■ What you need to do ■
Check each line of the data below for the word "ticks", then extract the ones that have it.

■ Records supplied ■
*** Begin section ***

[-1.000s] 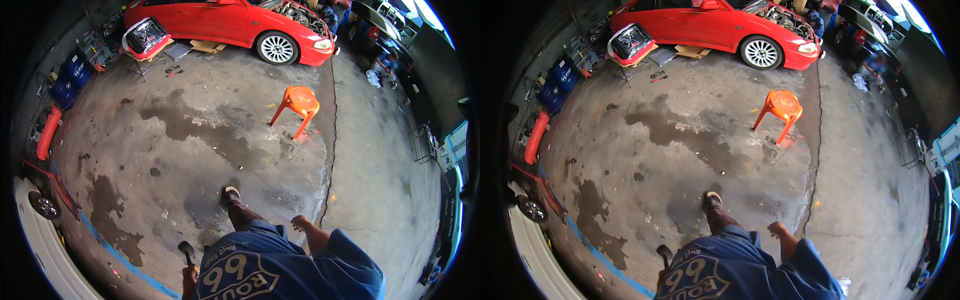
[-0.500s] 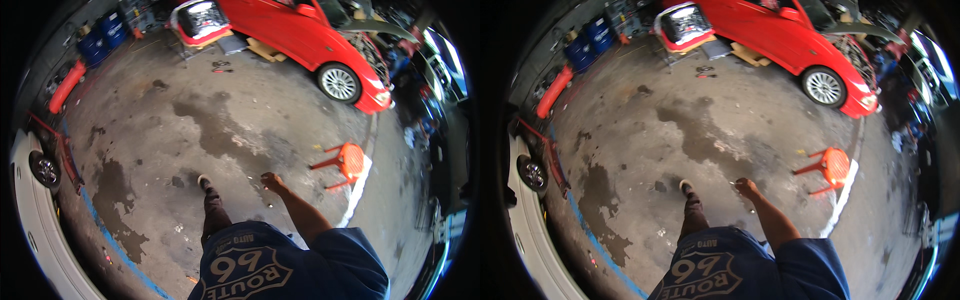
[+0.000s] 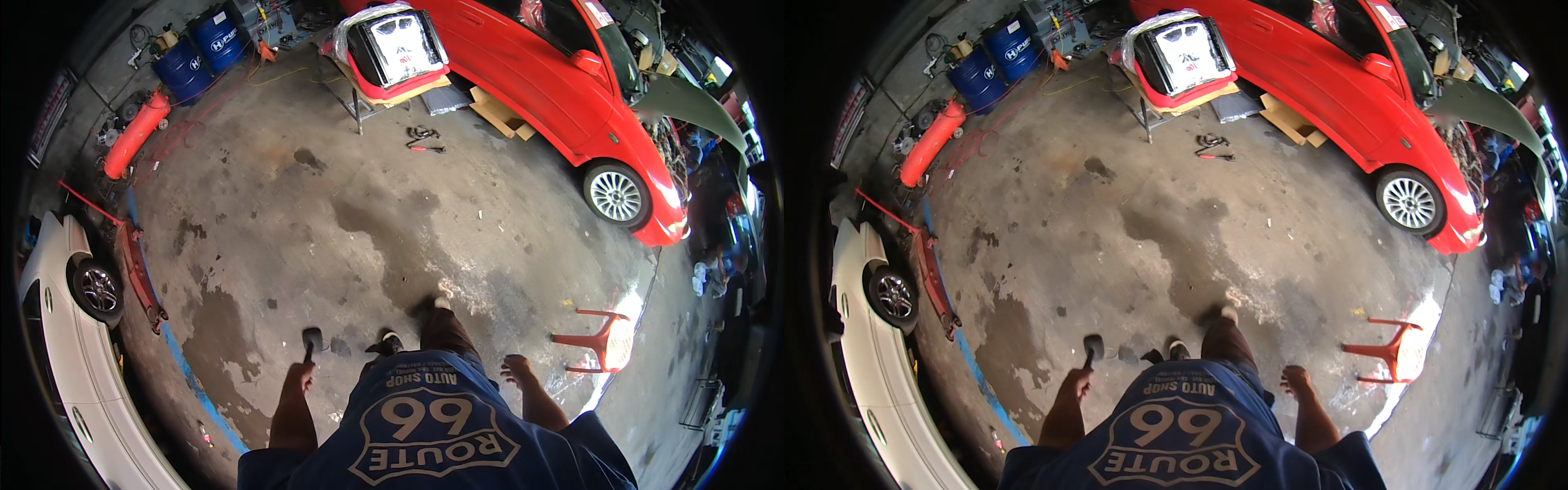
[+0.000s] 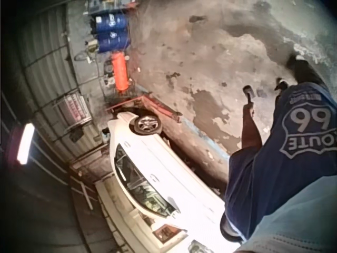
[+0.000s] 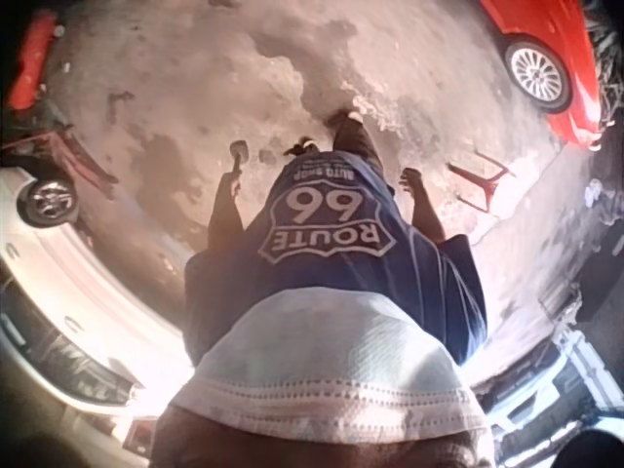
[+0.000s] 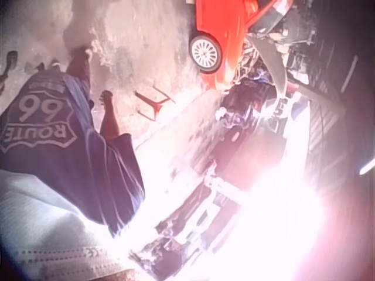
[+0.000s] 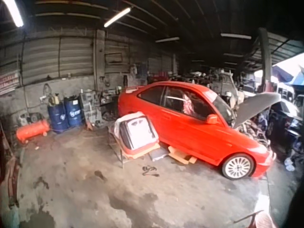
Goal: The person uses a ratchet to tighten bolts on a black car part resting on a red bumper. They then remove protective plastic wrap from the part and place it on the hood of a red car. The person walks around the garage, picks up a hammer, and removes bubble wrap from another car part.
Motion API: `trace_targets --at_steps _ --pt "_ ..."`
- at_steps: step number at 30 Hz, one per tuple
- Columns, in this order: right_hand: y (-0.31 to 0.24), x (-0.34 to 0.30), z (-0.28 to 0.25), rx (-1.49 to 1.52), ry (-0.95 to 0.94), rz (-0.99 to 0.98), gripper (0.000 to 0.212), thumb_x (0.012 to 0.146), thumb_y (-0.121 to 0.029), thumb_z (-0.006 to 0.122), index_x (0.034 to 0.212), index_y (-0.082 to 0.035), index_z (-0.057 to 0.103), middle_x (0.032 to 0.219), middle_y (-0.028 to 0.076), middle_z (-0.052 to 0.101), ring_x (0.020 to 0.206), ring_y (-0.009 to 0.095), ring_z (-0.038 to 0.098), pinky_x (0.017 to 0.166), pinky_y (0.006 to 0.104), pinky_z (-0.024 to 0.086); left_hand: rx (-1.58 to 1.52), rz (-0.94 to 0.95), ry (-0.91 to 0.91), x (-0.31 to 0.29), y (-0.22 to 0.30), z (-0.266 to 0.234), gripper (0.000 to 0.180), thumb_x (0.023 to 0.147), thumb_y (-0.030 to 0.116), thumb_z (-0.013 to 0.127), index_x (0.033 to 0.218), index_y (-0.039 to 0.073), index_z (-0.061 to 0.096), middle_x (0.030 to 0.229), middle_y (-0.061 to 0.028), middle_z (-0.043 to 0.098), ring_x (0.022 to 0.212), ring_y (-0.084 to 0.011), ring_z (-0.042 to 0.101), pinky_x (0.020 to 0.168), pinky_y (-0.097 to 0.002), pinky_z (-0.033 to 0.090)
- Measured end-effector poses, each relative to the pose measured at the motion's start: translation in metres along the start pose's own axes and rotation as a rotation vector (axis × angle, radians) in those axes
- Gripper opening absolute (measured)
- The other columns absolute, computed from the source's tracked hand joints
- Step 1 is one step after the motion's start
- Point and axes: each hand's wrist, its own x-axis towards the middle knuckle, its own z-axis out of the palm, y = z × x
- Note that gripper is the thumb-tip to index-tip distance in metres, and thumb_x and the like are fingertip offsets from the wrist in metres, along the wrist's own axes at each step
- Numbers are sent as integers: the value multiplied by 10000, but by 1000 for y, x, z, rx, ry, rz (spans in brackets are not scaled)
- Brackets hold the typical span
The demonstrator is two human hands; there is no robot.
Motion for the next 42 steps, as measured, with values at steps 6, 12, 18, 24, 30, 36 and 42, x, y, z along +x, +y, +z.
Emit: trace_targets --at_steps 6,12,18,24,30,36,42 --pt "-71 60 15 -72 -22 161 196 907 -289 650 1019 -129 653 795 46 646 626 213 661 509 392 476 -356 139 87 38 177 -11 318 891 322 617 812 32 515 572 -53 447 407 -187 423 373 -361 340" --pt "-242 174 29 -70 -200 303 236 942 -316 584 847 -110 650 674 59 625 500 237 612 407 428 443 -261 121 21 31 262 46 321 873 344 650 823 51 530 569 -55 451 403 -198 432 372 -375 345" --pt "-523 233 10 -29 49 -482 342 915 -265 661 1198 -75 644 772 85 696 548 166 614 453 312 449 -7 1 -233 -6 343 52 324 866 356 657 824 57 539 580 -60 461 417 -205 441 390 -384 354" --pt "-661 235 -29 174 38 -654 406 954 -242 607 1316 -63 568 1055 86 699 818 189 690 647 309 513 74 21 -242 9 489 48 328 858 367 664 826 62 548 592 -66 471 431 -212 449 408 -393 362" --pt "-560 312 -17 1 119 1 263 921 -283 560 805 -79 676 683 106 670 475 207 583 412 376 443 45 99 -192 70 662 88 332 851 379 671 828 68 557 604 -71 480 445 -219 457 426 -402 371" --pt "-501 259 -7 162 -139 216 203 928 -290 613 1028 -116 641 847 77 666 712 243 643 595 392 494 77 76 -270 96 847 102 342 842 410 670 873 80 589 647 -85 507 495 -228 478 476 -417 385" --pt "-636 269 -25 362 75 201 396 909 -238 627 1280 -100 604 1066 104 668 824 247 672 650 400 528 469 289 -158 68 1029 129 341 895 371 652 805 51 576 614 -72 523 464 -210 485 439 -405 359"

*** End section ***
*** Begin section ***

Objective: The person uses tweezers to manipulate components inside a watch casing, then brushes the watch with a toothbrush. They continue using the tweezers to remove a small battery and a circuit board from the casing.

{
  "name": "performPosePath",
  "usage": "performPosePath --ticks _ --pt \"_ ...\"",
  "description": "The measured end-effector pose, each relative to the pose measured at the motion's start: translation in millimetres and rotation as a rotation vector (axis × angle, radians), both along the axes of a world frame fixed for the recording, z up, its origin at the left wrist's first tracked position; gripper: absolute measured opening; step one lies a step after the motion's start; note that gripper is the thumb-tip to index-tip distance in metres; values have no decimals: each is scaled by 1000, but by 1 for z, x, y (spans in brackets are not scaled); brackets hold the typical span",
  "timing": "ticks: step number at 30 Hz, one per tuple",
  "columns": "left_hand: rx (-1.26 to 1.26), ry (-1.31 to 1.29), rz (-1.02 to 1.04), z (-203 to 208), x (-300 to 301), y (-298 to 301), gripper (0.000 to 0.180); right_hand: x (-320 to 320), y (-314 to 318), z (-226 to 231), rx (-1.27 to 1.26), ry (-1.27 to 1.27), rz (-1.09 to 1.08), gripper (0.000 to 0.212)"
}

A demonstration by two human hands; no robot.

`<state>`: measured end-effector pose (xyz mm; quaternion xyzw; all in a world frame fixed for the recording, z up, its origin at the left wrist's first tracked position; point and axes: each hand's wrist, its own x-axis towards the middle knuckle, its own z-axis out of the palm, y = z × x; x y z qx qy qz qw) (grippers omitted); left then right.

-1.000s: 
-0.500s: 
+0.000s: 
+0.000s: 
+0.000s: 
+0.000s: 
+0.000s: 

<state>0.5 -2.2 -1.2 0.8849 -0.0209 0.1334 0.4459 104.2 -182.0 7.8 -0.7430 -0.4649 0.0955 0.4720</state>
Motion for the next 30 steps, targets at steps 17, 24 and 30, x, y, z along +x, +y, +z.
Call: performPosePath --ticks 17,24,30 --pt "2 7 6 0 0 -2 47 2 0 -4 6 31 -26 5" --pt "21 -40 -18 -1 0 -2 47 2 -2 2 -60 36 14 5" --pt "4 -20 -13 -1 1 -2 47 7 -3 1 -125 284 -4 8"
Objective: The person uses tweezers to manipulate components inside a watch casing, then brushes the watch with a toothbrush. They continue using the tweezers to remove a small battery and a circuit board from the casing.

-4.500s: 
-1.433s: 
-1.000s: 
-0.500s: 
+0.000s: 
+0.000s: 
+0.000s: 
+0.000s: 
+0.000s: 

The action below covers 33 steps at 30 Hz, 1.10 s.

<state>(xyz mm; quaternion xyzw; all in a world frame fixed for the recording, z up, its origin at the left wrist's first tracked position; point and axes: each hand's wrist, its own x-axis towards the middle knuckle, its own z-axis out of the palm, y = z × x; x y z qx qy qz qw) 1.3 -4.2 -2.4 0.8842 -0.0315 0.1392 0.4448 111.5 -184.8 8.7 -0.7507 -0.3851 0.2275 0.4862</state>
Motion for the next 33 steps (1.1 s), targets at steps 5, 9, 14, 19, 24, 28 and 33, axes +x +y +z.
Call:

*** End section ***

■ Answer box ■
  "usage": "performPosePath --ticks _ --pt \"_ ...\"",
  "timing": "ticks: step number at 30 Hz, one per tuple",
Call: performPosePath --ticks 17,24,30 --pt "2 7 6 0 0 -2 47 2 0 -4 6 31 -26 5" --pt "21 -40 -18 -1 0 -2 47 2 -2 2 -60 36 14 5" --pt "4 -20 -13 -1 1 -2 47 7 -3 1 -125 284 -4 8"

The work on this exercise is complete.